When you have read the listing, copy all of it without any change.

- - - - -

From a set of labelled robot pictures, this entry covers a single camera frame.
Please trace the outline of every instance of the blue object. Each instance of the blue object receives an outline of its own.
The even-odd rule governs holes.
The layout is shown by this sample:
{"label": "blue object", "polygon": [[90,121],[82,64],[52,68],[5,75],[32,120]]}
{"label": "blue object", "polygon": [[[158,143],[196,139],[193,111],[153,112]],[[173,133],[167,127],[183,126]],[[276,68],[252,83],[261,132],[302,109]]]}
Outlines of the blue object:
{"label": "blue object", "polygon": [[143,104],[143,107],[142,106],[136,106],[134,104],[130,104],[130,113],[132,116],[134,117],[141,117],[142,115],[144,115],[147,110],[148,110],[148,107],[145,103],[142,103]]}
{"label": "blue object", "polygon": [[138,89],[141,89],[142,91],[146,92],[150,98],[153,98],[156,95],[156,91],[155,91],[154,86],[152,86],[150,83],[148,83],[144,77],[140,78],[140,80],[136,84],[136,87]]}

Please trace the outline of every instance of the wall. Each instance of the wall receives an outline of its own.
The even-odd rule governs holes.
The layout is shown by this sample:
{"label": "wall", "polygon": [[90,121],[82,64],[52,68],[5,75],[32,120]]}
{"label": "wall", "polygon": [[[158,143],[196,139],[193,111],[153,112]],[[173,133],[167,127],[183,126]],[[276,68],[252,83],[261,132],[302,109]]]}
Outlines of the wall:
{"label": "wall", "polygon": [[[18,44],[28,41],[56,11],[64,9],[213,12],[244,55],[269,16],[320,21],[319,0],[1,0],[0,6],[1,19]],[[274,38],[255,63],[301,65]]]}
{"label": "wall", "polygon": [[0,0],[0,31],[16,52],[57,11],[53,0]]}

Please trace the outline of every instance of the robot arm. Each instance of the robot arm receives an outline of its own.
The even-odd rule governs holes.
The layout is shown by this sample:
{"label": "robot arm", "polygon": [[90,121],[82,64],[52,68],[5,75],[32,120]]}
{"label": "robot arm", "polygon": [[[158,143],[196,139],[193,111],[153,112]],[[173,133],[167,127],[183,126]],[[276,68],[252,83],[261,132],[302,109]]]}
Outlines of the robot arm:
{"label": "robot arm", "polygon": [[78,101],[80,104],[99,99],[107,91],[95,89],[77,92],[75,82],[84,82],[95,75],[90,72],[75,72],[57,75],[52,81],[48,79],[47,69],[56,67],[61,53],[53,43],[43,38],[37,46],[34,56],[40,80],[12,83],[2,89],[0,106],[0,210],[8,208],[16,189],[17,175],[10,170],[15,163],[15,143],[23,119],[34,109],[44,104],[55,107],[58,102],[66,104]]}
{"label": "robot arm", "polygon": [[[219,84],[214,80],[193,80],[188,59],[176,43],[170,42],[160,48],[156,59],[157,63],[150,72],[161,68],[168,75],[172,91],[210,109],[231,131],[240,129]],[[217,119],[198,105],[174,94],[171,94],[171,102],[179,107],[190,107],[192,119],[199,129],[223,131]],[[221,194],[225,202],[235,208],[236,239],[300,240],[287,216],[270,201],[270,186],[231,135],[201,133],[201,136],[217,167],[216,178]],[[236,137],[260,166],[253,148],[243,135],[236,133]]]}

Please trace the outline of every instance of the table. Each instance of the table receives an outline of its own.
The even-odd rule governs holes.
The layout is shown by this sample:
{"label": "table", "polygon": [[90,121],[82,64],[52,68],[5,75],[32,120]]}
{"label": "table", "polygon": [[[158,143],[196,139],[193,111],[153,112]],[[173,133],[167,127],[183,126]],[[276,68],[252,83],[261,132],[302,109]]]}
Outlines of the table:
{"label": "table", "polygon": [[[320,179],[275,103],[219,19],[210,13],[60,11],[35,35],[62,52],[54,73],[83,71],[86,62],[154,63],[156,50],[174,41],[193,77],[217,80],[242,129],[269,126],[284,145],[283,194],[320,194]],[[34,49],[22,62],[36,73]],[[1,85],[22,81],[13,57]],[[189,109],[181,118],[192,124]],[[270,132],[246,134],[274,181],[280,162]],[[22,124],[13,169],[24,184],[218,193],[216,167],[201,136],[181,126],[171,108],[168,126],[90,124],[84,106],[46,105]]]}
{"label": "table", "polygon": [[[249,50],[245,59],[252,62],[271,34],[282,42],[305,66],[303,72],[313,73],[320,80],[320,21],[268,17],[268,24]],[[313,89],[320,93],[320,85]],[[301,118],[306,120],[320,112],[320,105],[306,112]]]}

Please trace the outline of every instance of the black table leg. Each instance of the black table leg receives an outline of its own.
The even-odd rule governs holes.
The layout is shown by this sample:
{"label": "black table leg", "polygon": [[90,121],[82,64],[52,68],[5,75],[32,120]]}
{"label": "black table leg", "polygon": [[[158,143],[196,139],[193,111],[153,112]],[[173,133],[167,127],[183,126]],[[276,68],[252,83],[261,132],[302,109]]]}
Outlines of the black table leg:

- - - - -

▶ [Reply]
From a set of labelled robot pictures, this entry covers a single camera frame.
Please trace the outline of every instance of the blue object. Each instance of the blue object receives an outline of its own.
The even-odd rule governs holes.
The layout is shown by this sample:
{"label": "blue object", "polygon": [[90,121],[82,64],[52,68],[5,75],[32,120]]}
{"label": "blue object", "polygon": [[[158,143],[196,139],[193,111],[153,112]],[[173,133],[167,127],[183,126]],[[276,68],[252,83],[261,132],[302,109]]]}
Outlines of the blue object:
{"label": "blue object", "polygon": [[143,104],[143,107],[142,106],[136,106],[134,104],[130,104],[130,113],[132,116],[134,117],[141,117],[142,115],[144,115],[147,110],[148,110],[148,107],[145,103],[142,103]]}
{"label": "blue object", "polygon": [[138,89],[141,89],[142,91],[146,92],[150,98],[153,98],[156,95],[156,91],[155,91],[154,86],[152,86],[150,83],[148,83],[144,77],[140,78],[140,80],[136,84],[136,87]]}

Please trace the outline of every instance of the wall. Each instance of the wall receives an outline of its own.
The even-odd rule governs holes.
The layout is shown by this sample:
{"label": "wall", "polygon": [[90,121],[82,64],[52,68],[5,75],[32,120]]}
{"label": "wall", "polygon": [[[158,143],[196,139],[193,111],[153,112]],[[173,133],[167,127],[183,126]],[[276,68],[252,83],[261,132],[302,109]]]}
Outlines of the wall:
{"label": "wall", "polygon": [[[18,44],[28,41],[56,11],[64,9],[213,12],[244,55],[269,16],[320,21],[319,0],[1,0],[0,6],[1,19]],[[274,38],[255,63],[301,65]]]}
{"label": "wall", "polygon": [[0,0],[0,31],[16,52],[57,11],[53,0]]}

Please trace the outline of every instance of the robot arm. Each instance of the robot arm receives an outline of its own.
The even-odd rule governs holes.
The layout is shown by this sample:
{"label": "robot arm", "polygon": [[90,121],[82,64],[52,68],[5,75],[32,120]]}
{"label": "robot arm", "polygon": [[[158,143],[196,139],[193,111],[153,112]],[[173,133],[167,127],[183,126]],[[276,68],[252,83],[261,132],[302,109]]]}
Outlines of the robot arm:
{"label": "robot arm", "polygon": [[78,101],[80,104],[99,99],[107,91],[95,89],[77,92],[75,82],[84,82],[95,75],[90,72],[75,72],[57,75],[52,81],[48,79],[47,69],[56,67],[61,53],[53,43],[43,38],[37,46],[34,56],[40,80],[12,83],[2,89],[0,106],[0,210],[8,208],[16,189],[17,175],[10,170],[15,163],[15,143],[23,119],[34,109],[44,104],[55,107],[58,102],[66,104]]}
{"label": "robot arm", "polygon": [[[219,84],[214,80],[193,80],[188,59],[176,43],[170,42],[160,48],[156,59],[157,63],[150,72],[161,68],[168,75],[172,91],[210,109],[231,131],[240,129]],[[217,119],[198,105],[174,94],[171,94],[171,102],[179,107],[190,107],[192,119],[199,129],[223,131]],[[221,194],[225,202],[235,208],[236,239],[300,240],[287,216],[270,201],[270,186],[231,135],[201,133],[201,136],[217,167],[216,178]],[[236,137],[260,166],[253,148],[243,135],[236,133]]]}

Please trace the outline of every instance of the table. Each instance of the table receives an outline of its own.
The even-odd rule governs holes.
The layout is shown by this sample:
{"label": "table", "polygon": [[90,121],[82,64],[52,68],[5,75],[32,120]]}
{"label": "table", "polygon": [[[158,143],[196,139],[193,111],[153,112]],[[173,133],[167,127],[183,126]],[[276,68],[252,83],[261,132],[302,109]]]}
Outlines of the table:
{"label": "table", "polygon": [[[320,179],[275,103],[219,19],[210,13],[60,11],[35,35],[62,52],[54,73],[83,71],[86,62],[154,63],[156,50],[174,41],[193,77],[217,80],[242,129],[269,126],[284,145],[283,194],[320,194]],[[34,49],[22,62],[36,73]],[[1,85],[22,81],[13,57]],[[189,109],[181,118],[192,124]],[[270,132],[246,134],[274,181],[280,162]],[[22,124],[13,169],[24,184],[218,193],[216,167],[201,136],[181,126],[171,108],[168,126],[90,124],[84,106],[46,105]]]}
{"label": "table", "polygon": [[[249,50],[245,59],[252,62],[271,34],[282,42],[305,66],[303,72],[313,73],[320,80],[320,21],[268,17],[268,24]],[[313,89],[320,93],[320,85]],[[301,118],[306,120],[320,112],[320,105],[306,112]]]}

Please trace the outline of every instance of the black table leg. Each instance of the black table leg receives an outline of its own.
The even-odd rule governs holes.
The layout is shown by this sample:
{"label": "black table leg", "polygon": [[90,121],[82,64],[52,68],[5,75],[32,120]]}
{"label": "black table leg", "polygon": [[[158,143],[196,139],[193,111],[153,112]],[[173,133],[167,127],[183,126]],[[276,68],[252,83],[261,132],[302,109]]]}
Outlines of the black table leg:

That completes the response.